One of the reasons I find the prices ludicrous - unless games hold back on progress people are going to be regretting the kind of money they've spent on these GPUs IMO.
 
To be honest I see most of this generation struggling in the longer run - the AMD cards lack the performance when games start to make more extensive use of ray traced GI, etc. nVidia cards 3090 aside lack the VRAM for next generation titles with more advanced effects.

One of the reasons I find the prices ludicrous - unless games hold back on progress people are going to be regretting the kind of money they've spent on these GPUs IMO.

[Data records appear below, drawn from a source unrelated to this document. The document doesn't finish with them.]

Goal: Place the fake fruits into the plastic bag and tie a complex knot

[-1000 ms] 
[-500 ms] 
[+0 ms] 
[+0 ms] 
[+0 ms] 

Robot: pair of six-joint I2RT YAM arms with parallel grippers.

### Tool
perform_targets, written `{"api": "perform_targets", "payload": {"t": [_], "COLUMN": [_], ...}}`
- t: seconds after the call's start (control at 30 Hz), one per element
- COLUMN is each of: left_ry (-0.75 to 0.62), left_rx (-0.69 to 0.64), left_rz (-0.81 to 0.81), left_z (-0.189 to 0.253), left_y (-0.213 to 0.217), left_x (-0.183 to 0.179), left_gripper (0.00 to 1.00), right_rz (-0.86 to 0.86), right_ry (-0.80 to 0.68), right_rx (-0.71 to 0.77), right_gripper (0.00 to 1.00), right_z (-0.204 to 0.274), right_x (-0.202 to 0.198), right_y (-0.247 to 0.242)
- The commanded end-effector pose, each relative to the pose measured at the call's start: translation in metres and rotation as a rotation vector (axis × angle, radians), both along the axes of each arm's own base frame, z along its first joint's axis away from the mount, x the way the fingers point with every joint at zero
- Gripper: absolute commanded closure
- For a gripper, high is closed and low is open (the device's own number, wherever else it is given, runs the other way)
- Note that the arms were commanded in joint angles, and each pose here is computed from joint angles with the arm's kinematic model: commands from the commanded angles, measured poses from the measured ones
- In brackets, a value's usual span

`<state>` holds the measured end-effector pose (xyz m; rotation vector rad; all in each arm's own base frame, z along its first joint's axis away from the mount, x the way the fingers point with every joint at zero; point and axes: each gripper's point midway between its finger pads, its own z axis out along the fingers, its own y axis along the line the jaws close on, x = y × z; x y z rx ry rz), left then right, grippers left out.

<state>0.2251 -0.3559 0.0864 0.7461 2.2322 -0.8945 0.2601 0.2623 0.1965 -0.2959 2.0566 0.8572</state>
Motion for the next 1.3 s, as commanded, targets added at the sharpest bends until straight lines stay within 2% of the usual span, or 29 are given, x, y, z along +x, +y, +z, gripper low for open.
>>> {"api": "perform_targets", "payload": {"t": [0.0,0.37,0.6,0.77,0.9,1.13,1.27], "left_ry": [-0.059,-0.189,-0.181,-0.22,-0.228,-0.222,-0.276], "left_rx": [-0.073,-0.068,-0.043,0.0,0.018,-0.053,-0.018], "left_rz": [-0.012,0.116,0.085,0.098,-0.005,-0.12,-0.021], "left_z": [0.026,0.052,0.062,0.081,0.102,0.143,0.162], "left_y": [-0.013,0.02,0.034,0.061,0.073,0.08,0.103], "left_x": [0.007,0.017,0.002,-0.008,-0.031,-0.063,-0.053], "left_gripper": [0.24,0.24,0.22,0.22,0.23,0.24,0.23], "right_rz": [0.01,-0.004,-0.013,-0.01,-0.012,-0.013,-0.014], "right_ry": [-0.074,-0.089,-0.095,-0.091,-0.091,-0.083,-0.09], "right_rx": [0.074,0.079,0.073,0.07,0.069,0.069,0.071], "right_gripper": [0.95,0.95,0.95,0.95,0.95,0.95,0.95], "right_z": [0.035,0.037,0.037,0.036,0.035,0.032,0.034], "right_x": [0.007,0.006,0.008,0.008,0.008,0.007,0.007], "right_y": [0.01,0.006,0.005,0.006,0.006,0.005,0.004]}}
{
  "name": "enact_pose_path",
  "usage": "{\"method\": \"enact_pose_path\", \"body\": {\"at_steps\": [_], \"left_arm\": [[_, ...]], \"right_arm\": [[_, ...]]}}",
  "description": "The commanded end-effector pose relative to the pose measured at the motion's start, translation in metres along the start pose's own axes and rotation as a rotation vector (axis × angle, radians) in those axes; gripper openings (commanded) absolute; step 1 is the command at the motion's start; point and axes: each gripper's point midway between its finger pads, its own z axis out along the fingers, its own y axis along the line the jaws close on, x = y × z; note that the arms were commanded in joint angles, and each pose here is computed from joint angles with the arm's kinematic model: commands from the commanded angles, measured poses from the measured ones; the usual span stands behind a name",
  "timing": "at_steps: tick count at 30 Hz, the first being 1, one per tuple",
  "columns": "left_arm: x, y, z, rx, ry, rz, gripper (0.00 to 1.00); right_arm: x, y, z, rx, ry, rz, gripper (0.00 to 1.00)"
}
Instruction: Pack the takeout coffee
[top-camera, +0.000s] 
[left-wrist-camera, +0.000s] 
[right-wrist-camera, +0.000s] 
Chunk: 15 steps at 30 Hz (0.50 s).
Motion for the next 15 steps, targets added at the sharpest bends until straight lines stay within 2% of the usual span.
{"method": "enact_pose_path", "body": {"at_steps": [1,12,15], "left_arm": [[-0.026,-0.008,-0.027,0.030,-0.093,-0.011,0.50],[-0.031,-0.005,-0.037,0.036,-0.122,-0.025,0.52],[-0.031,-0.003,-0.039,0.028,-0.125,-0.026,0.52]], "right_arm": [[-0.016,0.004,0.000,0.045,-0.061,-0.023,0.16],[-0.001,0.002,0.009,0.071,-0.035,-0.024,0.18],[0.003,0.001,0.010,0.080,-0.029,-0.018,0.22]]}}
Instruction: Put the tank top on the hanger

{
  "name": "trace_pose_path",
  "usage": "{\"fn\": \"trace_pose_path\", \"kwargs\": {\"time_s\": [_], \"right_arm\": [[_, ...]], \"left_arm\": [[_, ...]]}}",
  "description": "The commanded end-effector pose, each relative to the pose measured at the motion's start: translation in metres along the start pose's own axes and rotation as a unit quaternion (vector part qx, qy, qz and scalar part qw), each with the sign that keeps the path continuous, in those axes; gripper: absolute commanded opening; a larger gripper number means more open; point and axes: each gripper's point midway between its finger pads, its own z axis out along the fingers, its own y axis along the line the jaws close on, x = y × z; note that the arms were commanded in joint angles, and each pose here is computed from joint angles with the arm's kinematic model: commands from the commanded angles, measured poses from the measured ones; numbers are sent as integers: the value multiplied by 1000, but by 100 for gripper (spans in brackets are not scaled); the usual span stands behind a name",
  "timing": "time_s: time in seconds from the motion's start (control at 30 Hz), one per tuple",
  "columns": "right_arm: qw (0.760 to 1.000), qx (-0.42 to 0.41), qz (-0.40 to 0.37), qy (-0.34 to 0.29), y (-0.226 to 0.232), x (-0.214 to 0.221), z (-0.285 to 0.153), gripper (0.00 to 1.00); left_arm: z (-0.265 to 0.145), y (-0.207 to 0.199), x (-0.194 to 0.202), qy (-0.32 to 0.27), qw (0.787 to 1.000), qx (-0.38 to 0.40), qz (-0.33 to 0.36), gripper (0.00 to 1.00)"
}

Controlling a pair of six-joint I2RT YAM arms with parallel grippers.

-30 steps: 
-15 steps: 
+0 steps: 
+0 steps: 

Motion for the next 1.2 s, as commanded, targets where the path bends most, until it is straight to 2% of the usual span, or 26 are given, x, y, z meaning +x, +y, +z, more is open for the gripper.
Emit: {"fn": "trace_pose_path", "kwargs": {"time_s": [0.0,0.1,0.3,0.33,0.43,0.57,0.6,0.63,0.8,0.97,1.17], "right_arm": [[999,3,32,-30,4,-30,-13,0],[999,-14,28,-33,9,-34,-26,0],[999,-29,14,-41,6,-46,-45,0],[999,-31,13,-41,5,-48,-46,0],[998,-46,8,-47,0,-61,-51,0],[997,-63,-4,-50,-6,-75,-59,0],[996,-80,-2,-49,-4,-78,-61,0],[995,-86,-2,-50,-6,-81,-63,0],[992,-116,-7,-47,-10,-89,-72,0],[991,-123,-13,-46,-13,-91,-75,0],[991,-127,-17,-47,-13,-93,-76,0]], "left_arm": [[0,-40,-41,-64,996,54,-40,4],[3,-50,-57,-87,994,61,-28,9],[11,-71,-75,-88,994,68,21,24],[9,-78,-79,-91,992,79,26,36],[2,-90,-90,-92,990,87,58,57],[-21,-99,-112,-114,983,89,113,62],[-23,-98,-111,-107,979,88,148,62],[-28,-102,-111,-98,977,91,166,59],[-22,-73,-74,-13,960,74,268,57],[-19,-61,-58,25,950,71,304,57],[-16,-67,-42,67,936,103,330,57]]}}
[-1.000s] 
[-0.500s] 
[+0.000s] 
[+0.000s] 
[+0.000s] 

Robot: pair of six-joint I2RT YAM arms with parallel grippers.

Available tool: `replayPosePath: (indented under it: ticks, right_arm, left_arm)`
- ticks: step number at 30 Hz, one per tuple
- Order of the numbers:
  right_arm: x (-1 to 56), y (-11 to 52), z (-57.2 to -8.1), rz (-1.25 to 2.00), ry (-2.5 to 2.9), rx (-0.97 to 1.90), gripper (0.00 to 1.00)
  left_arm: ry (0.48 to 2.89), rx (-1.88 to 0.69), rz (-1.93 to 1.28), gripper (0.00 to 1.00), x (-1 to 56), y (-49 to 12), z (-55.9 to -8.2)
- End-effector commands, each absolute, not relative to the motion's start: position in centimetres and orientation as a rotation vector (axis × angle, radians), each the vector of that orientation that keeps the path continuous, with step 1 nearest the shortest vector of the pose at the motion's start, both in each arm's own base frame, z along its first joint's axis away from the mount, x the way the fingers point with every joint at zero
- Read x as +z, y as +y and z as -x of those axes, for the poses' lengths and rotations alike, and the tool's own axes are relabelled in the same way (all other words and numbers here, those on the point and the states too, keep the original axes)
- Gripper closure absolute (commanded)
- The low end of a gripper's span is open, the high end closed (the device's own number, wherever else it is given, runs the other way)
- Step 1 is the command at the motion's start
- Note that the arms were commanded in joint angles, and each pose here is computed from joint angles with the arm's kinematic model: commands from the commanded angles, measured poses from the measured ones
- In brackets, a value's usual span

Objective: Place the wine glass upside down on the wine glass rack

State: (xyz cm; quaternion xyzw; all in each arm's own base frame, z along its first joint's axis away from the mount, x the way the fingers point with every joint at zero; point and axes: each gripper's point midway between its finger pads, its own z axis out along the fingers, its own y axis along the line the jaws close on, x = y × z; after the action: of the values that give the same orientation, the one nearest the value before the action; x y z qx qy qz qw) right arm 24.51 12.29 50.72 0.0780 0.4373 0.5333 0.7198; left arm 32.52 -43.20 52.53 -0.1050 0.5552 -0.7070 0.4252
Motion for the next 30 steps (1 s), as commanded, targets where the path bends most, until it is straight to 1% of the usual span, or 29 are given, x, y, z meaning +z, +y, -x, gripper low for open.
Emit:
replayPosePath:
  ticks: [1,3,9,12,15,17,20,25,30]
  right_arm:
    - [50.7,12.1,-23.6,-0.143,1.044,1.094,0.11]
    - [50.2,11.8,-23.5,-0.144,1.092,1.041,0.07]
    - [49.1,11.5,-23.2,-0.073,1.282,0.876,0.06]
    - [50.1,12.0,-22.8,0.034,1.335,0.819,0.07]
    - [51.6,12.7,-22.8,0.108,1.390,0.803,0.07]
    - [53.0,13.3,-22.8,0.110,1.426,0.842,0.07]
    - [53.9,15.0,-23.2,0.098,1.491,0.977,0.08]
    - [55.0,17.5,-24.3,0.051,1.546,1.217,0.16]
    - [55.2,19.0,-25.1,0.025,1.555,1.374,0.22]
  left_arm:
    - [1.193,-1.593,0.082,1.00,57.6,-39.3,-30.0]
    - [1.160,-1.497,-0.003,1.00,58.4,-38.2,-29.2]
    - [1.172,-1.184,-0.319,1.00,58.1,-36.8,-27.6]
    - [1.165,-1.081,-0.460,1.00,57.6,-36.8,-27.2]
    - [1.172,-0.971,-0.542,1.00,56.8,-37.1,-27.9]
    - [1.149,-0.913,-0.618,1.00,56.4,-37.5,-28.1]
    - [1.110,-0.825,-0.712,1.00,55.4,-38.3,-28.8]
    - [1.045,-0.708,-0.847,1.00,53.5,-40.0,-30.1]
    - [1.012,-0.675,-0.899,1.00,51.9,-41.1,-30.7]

This was almost always the case with GPUs and future games. Especially if you bought top of the line (and also very expensive one) - they age just as fast as the one lower but for that price difference you could easily get a new, faster gen, usually. Hence, I never buy computer parts for the future but for here and now. Things like GPU age very quickly, CPU also but less quickly. If a worthy replacement shows up (usually next gen 1.5-2 years later), then I sell current one, add a bit more money and buy that next gen one. That way I am usually up to date as they come, adding very little money each time and generaly always get better experience than owners of previous gen top of the line GPUs, even though I never buy top models. And in current market I was able to sell my old 2070S for more than I actually bought it, hence upgrade to current RX 6800 cost me £0 - even when I had to pay £80 above MSRP for it.

But to summarise - if you buy smartly, not chasing some top and very expensive GPUs, you will always have good FPS in current (at that time) games, whilst spending less money in summary. Hence, problems with "not a good performance in the longer run" just do not apply with such approach.
 
This was almost always the case with GPUs and future games. Especially if you bought top of the line (and also very expensive one) - they age just as fast as the one lower but for that price difference you could easily get a new, faster gen, usually. Hence, I never buy computer parts for the future but for here and now. Things like GPU age very quickly, CPU also but less quickly. If a worthy replacement shows up (usually next gen 1.5-2 years later), then I sell current one, add a bit more money and buy that next gen one. That way I am usually up to date as they come, adding very little money each time and generaly always get better experience than owners of previous gen top of the line GPUs, even though I never buy top models. And in current market I was able to sell my old 2070S for more than I actually bought it, hence upgrade to current RX 6800 cost me £0 - even when I had to pay £80 above MSRP for it.

But to summarise - if you buy smartly, not chasing some top and very expensive GPUs, you will always have good FPS in current (at that time) games, whilst spending less money - hence problems with "not a good performance in the longer run" just do not apply.

Which is why I've generally tried to go for the cards which are close to the top end but a lot less money such as the 780GHz edition. There are exceptions to that though - early adopters of cards like (specifically these) the 980ti, 1080ti or 2080ti would have got a decent run for their money - those that bought those cards well into the lifecycle though not so much.
 
What is the actual Ray Tracing advantage of Nvidia over AMD after taking into consideration specific RTX Ray Tracing, Nvidia Sponsered games, etc.? I have seen it to be around~ 30% on average.

For actual raw throughput in path traced GI, etc. the AMD cards are a full 50% slower than Ampere - whether we will see games push those features to that extent within the useful lifecycle of these cards is another matter.

nVidia also seem to have a internal DLSS model trained on ray tracing (i.e. for games which are fully path traced - not just stuff like CP2077) which is twice as efficient as the publicly released model so far (aside from some licensing issues I'm not sure why they've not made more of an effort to implement that in Quake 2 RTX - though there are some compatibility problems between the way Quake 2's source is licensed and the way DLSS is implemented and licensed which would require nVidia to release more of the source than it seems they want to).